No MIT, Machover colaborou com o diretor de teatro Jay Scheib, professor de música e artes teatrais da turma de 1949, cujas produções teatrais de realidade aumentada há muito sondam a fronteira confusa entre o simulacro e o real. “Pegamos imagens de câmera de ação ao vivo, processamos o sinal e depois o projetamos de volta, como um filme estranho, em uma variedade de superfícies, tanto semelhantes a TV quanto a telas, mas também diáfonas e translúcidas”, diz Scheib, “É muito e muitas imagens se acumulando em alta velocidade, e uma mistura de coreografia e estilos de atuação cinematográfica, atuação operística.” Contra um cenário inovador projetado por Oana Botez, iluminação de Yuki Link e mídia de Peter A. Torpey PhD '13, os atores interpretaram vários personagens enquanto o tempo se fragmenta e se refrata. “A realidade está em constante mudança”, diz Scheib.

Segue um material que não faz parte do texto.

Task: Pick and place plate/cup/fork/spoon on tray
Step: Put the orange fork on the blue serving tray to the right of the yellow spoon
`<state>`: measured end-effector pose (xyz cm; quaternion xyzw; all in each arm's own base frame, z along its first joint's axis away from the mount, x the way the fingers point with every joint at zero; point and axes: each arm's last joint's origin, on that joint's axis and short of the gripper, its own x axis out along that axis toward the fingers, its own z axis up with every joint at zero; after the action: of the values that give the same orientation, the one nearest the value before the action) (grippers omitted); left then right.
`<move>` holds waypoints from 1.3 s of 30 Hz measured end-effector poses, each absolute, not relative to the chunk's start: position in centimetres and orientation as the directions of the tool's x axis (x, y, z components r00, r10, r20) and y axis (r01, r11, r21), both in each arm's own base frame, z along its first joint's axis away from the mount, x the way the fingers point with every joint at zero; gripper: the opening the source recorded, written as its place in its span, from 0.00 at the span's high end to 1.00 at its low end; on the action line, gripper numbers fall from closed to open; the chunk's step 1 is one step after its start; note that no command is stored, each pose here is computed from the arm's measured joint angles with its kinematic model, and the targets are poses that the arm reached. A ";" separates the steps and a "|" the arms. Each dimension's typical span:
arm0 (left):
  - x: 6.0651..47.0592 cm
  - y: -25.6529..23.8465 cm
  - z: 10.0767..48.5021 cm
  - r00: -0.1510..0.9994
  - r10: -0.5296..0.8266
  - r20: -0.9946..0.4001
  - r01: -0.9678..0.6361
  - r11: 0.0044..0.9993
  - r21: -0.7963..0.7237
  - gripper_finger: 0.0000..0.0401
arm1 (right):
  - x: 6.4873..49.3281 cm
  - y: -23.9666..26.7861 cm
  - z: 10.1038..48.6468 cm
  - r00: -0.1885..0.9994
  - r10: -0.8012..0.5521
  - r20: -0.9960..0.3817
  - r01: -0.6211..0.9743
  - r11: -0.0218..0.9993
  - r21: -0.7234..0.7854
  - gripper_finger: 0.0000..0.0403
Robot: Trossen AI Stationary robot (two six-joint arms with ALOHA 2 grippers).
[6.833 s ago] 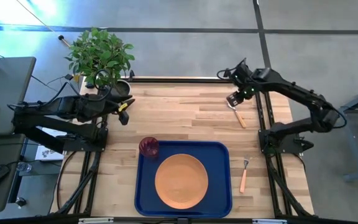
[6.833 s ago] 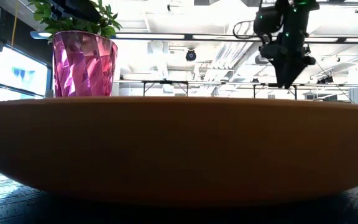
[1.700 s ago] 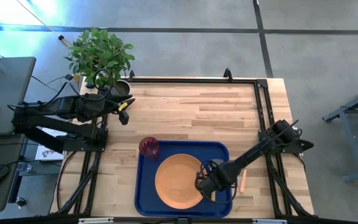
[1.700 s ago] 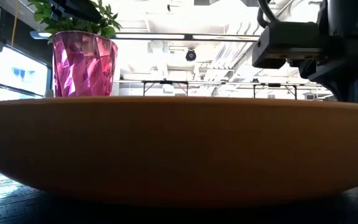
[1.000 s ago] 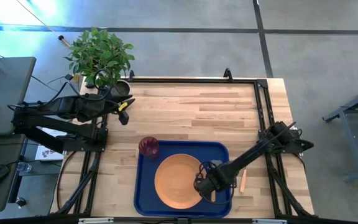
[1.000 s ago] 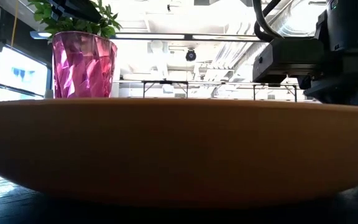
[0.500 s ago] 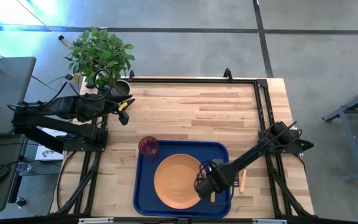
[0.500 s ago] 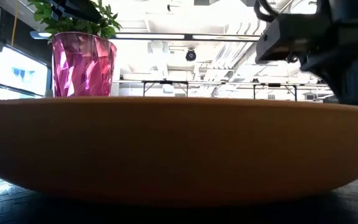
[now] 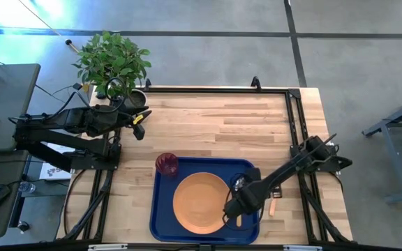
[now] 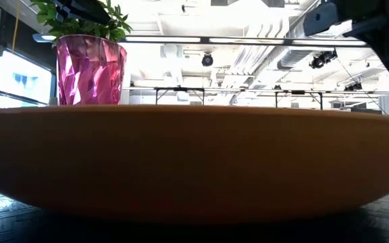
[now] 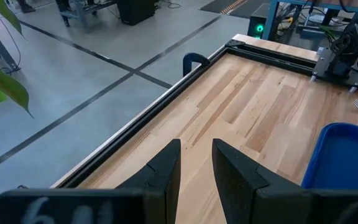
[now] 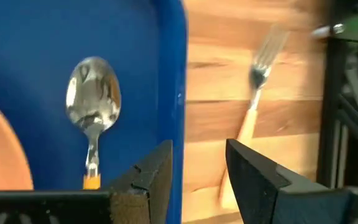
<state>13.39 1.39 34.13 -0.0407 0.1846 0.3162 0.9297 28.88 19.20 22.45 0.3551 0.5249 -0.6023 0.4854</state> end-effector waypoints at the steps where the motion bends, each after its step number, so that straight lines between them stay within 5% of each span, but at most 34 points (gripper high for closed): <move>1: 13.4 1.4 34.1 0.732 0.573 -0.369 -0.603 0.797 0.041 0.80 | 28.7 19.1 22.5 -0.270 -0.209 -0.940 0.959 0.033 -0.283 0.65; 7: 13.4 1.4 34.2 0.736 0.573 -0.361 -0.604 0.797 0.035 0.80 | 25.8 18.3 22.3 -0.303 -0.242 -0.922 0.950 0.002 -0.313 0.65; 20: 13.9 1.4 34.0 0.725 0.580 -0.371 -0.609 0.792 0.048 0.80 | 21.0 16.2 18.4 -0.124 -0.075 -0.989 0.992 0.003 -0.125 0.65; 39: 14.6 1.5 33.7 0.699 0.606 -0.380 -0.629 0.774 0.077 0.80 | 17.9 15.5 15.4 -0.132 0.010 -0.991 0.991 0.034 -0.132 0.65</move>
<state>14.56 1.46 33.71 -0.0292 0.1958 0.3351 0.9211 17.92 15.55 15.40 0.4606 0.5433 -0.5204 0.4710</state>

À medida que a ópera acelerava em direção ao final alucinatório, tornando-se progressivamente desorientadora, um compositor de música computacional chamado Mini apareceu, originalmente interpretado por Machover, conjurando o holograma angélico Sophia que entrega Phil/Fat a um estado de totalidade. No libreto da ópera, Mini é descrito como “esculpendo o som” em vez de simplesmente tocar o teclado, “desencadeando estruturas musicais com um movimento da mão - ele parecia estar tocando a orquestra do futuro”. Machover compôs a seção de Mini antecipadamente na produção original, mas a performance contemporânea usou um modelo de IA customizado, alimentado com as próprias composições de Machover, para criar novas músicas em tempo real. “Não é exatamente um instrumento. É um sistema vivo que é explorado durante a performance”, diz Machover, “é como um sistema que o Mini poderia realmente ter construído”.

Enquanto desenvolviam o projeto na primavera passada, o grupo Opera of the Future lutou com a questão: como o Mini “desempenharia” o sistema? “Como isso é ao vivo, é real, queríamos que parecesse fresco e novo, e não apenas alguém agitando as mãos no ar”, diz Machover. Um dia, Nina Masuelli '23, que havia concluído recentemente sua graduação no MIT, trouxe para o laboratório um grande frasco de plástico transparente. O grupo experimentou aplicar sensores ao frasco e depois conectá-lo ao sistema de IA. À medida que Mini manipula o jarro, a música da máquina responde por sua vez. “É incrivelmente mágico”, diz Machover. “É este novo tipo de objeto que permite que um sistema vivo seja explorado e se forme bem na sua frente. É sempre diferente e sempre me faz sorrir de alegria quando algo inesperado é revelado.”

À medida que a apresentação se aproximava, e Machover observava Masuelli continuar a esculpir o som com o jarro oco, com uma série de luzes de Natal enroladas dentro, algo lhe ocorreu: “Por que você não é Mini?”

De certa forma, na era do ChatGPT e do DALL-E, a troca do Mini com o sistema de IA é um símbolo da dança mais ampla da humanidade com a inteligência das máquinas, à medida que experimentamos maneiras de existir e criar junto com ela: um empreendimento contínuo que eventualmente será para a próxima geração a explorar. Escrevendo milhares de páginas extensas no que chamou de sua “exegese”, Philip K. Dick passou o resto da vida após sua “experiência de luz rosa” tentando dar sentido a um universo “transformado pela informação”. Apesar das muitas questões levantadas por “VALIS” – A tecnologia é a resposta? - pode nunca ser totalmente explicado, diz Machover, “você pode senti-los através da música”.

O público aparentemente sentiu o mesmo. Como escreveu um crítico , “'VALIS' é um tour de force operístico”. Os três shows estavam lotados, com longas listas de espera, e a resposta foi extremamente entusiástica.

“Foi profundamente gratificante ver que “VALIS” capturou a imaginação de um novo grupo de colaboradores criativos e artistas surpreendentes, de estudantes inventores e artistas brilhantes, e do público, maravilhosamente diversificado em idade e formação”, diz Machover, “Isso se deve em parte à natureza visionária do romance de Philip K. Dick (muito do qual é ainda mais relevante hoje do que quando o livro e a ópera apareceram pela primeira vez). Espero que também reflita algo da vitalidade musical e da riqueza da partitura, que me parece tão nova como quando a compus, há mais de 35 anos. Estou verdadeiramente encantado com o regresso de “VALIS” e espero sinceramente que tenha vindo para ficar!”